Records for processing:

....

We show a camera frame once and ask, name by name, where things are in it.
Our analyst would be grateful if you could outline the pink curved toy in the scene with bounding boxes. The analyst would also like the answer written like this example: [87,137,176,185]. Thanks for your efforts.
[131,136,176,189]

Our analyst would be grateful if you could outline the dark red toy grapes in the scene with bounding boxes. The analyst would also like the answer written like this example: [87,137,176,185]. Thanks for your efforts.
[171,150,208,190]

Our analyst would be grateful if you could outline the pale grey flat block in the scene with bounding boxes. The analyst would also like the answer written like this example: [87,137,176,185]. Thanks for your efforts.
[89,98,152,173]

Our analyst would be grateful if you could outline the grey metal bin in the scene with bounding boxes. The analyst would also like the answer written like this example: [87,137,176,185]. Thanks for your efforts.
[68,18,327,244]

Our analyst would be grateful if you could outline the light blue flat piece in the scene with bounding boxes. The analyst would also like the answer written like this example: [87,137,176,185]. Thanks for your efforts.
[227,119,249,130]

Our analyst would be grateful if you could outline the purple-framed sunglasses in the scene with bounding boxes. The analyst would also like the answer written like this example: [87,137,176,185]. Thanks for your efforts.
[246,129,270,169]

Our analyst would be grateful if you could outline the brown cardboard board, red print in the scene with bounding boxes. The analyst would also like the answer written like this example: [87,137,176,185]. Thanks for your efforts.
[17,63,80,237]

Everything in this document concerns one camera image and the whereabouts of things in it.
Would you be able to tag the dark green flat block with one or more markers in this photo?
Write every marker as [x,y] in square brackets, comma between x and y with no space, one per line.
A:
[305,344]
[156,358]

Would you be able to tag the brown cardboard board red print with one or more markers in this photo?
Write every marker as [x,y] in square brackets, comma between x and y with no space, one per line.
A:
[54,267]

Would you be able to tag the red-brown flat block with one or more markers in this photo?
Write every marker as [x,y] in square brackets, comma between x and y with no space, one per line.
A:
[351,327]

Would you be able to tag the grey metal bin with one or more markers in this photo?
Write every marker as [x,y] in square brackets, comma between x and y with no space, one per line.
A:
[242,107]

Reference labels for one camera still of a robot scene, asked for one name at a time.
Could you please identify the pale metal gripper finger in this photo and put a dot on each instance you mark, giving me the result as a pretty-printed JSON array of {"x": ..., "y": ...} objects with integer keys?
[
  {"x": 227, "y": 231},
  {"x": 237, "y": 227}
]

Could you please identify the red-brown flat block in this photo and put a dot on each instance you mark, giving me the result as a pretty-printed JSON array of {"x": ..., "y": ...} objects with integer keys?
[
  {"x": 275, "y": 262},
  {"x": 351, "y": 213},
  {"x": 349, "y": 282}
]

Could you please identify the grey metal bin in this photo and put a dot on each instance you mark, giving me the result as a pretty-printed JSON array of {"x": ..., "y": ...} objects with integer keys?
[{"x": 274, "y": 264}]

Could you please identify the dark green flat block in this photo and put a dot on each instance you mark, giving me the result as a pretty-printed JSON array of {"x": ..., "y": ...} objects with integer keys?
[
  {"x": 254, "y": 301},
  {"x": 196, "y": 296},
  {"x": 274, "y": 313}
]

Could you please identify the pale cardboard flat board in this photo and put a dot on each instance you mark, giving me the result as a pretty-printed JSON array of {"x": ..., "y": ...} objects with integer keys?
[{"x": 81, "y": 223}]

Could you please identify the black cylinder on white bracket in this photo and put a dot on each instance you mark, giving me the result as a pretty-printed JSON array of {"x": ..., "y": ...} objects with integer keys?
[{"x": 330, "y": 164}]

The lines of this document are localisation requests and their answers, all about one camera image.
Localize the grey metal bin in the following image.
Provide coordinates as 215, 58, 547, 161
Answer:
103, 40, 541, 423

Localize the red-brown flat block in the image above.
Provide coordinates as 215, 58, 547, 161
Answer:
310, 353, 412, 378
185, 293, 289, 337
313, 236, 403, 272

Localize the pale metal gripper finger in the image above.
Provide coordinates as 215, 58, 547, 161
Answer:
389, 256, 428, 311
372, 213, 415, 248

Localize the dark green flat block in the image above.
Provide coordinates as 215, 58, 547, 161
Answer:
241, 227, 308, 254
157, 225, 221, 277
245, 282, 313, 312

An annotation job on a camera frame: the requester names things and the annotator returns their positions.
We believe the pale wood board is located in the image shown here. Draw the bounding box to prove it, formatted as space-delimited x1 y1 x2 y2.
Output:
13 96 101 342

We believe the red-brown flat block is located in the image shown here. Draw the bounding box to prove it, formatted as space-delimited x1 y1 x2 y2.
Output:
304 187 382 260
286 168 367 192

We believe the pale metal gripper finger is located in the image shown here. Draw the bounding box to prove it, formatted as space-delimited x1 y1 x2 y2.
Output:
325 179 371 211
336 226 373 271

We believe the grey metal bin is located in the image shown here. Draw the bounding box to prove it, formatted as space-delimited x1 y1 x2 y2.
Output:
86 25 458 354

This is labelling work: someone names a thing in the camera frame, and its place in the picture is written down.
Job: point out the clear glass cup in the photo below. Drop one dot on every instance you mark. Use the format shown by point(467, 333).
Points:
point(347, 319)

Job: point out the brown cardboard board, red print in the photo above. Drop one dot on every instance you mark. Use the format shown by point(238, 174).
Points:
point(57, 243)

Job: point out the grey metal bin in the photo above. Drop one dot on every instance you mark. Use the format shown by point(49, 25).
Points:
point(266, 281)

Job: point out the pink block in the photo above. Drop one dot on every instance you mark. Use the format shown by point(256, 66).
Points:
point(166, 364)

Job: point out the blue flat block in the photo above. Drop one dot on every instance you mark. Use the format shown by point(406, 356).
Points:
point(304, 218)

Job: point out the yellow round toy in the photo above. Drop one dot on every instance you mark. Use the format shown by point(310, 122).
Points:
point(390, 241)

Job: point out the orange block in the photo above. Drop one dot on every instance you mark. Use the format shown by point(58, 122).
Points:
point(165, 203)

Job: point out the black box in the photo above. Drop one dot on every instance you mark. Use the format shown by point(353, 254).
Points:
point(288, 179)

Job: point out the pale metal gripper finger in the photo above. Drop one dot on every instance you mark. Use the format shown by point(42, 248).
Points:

....

Exercise goal:
The data above should be output exactly, with each line intact.

Answer space:
We show a camera frame once and ask, name by name, where things are in it.
Our analyst would be grateful if you could outline the pink curved toy in the scene with bounding boxes. The analyst would also like the answer written like this example: [87,137,176,185]. Thanks for your efforts.
[131,136,176,189]

Our analyst would be grateful if you could outline the dark red toy grapes in the scene with bounding boxes. The analyst would also like the answer written like this example: [87,137,176,185]. Thanks for your efforts.
[171,150,208,190]

Our analyst would be grateful if you could outline the pale grey flat block in the scene with bounding boxes. The analyst would also like the answer written like this example: [87,137,176,185]. Thanks for your efforts.
[89,98,152,173]

Our analyst would be grateful if you could outline the grey metal bin in the scene with bounding boxes. The analyst would also like the answer written like this example: [87,137,176,185]. Thanks for your efforts.
[68,18,327,244]

Our analyst would be grateful if you could outline the light blue flat piece in the scene with bounding boxes. The analyst would also like the answer written like this example: [87,137,176,185]. Thanks for your efforts.
[227,119,249,130]

Our analyst would be grateful if you could outline the purple-framed sunglasses in the scene with bounding boxes. The analyst would also like the answer written like this example: [87,137,176,185]. Thanks for your efforts.
[246,129,270,169]

Our analyst would be grateful if you could outline the brown cardboard board, red print in the scene with bounding boxes. The analyst would also like the answer written like this example: [87,137,176,185]. Thanks for your efforts.
[17,63,80,237]

Everything in this document concerns one camera image and the whereabouts of things in it.
Would you be able to tag the dark green flat block with one or more markers in this photo?
Write every marker as [x,y] in square brackets, comma between x and y with no space, one per line.
A:
[305,344]
[156,358]

Would you be able to tag the brown cardboard board red print with one or more markers in this photo?
Write every marker as [x,y] in square brackets, comma between x and y with no space, one per line.
A:
[54,267]

Would you be able to tag the red-brown flat block with one or more markers in this photo?
Write every marker as [x,y] in square brackets, comma between x and y with no space, one per line.
A:
[351,327]

Would you be able to tag the grey metal bin with one or more markers in this photo?
Write every marker as [x,y] in square brackets, comma between x and y with no space, one per line.
A:
[242,107]

Reference labels for one camera still of a robot scene, asked for one name at a time.
Could you please identify the pale metal gripper finger in this photo and put a dot on each instance you mark, giving me the result as a pretty-printed JSON array of {"x": ..., "y": ...} objects with integer keys?
[
  {"x": 227, "y": 231},
  {"x": 237, "y": 227}
]

Could you please identify the red-brown flat block in this photo and put a dot on each instance you mark, giving me the result as a pretty-printed JSON array of {"x": ..., "y": ...} objects with integer keys?
[
  {"x": 275, "y": 262},
  {"x": 351, "y": 213},
  {"x": 349, "y": 282}
]

Could you please identify the grey metal bin in this photo and put a dot on each instance you mark, giving me the result as a pretty-printed JSON array of {"x": ..., "y": ...} objects with integer keys?
[{"x": 274, "y": 264}]

Could you please identify the dark green flat block in this photo and put a dot on each instance you mark, giving me the result as a pretty-printed JSON array of {"x": ..., "y": ...} objects with integer keys?
[
  {"x": 254, "y": 301},
  {"x": 196, "y": 296},
  {"x": 274, "y": 313}
]

Could you please identify the pale cardboard flat board in this photo and put a dot on each instance you mark, giving me the result as a pretty-printed JSON array of {"x": ..., "y": ...} objects with integer keys?
[{"x": 81, "y": 223}]

Could you please identify the black cylinder on white bracket in this photo and put a dot on each instance you mark, giving me the result as a pretty-printed JSON array of {"x": ..., "y": ...} objects with integer keys?
[{"x": 330, "y": 164}]

The lines of this document are localisation requests and their answers, all about one camera image.
Localize the grey metal bin in the following image.
Provide coordinates as 215, 58, 547, 161
Answer:
103, 40, 541, 423

Localize the red-brown flat block in the image above.
Provide coordinates as 215, 58, 547, 161
Answer:
310, 353, 412, 378
185, 293, 289, 337
313, 236, 403, 272

Localize the pale metal gripper finger in the image above.
Provide coordinates as 215, 58, 547, 161
Answer:
389, 256, 428, 311
372, 213, 415, 248

Localize the dark green flat block in the image above.
Provide coordinates as 215, 58, 547, 161
Answer:
241, 227, 308, 254
157, 225, 221, 277
245, 282, 313, 312

An annotation job on a camera frame: the requester names things and the annotator returns their positions.
We believe the pale wood board is located in the image shown here. Draw the bounding box to prove it, formatted as space-delimited x1 y1 x2 y2.
Output:
13 96 101 342

We believe the red-brown flat block is located in the image shown here. Draw the bounding box to prove it, formatted as space-delimited x1 y1 x2 y2.
Output:
304 187 382 260
286 168 367 192

We believe the pale metal gripper finger is located in the image shown here. Draw the bounding box to prove it, formatted as space-delimited x1 y1 x2 y2.
Output:
325 179 371 211
336 226 373 271

We believe the grey metal bin is located in the image shown here. Draw the bounding box to prove it, formatted as space-delimited x1 y1 x2 y2.
Output:
86 25 458 354

This is labelling work: someone names a thing in the camera frame, and its place in the picture is written down.
Job: point out the clear glass cup in the photo below. Drop one dot on every instance you mark. Use the format shown by point(467, 333).
Points:
point(347, 319)

Job: point out the brown cardboard board, red print in the photo above. Drop one dot on every instance you mark. Use the format shown by point(238, 174).
Points:
point(57, 243)

Job: point out the grey metal bin in the photo above. Drop one dot on every instance you mark. Use the format shown by point(49, 25).
Points:
point(266, 281)

Job: point out the pink block in the photo above. Drop one dot on every instance you mark. Use the format shown by point(256, 66).
Points:
point(166, 364)

Job: point out the blue flat block in the photo above. Drop one dot on every instance you mark. Use the format shown by point(406, 356).
Points:
point(304, 218)

Job: point out the yellow round toy in the photo above. Drop one dot on every instance you mark. Use the format shown by point(310, 122).
Points:
point(390, 241)

Job: point out the orange block in the photo above. Drop one dot on every instance you mark. Use the format shown by point(58, 122).
Points:
point(165, 203)

Job: point out the black box in the photo above. Drop one dot on every instance you mark. Use the format shown by point(353, 254).
Points:
point(288, 179)

Job: point out the pale metal gripper finger in the photo above. Drop one dot on every instance you mark. Use the format shown by point(42, 248).
Points:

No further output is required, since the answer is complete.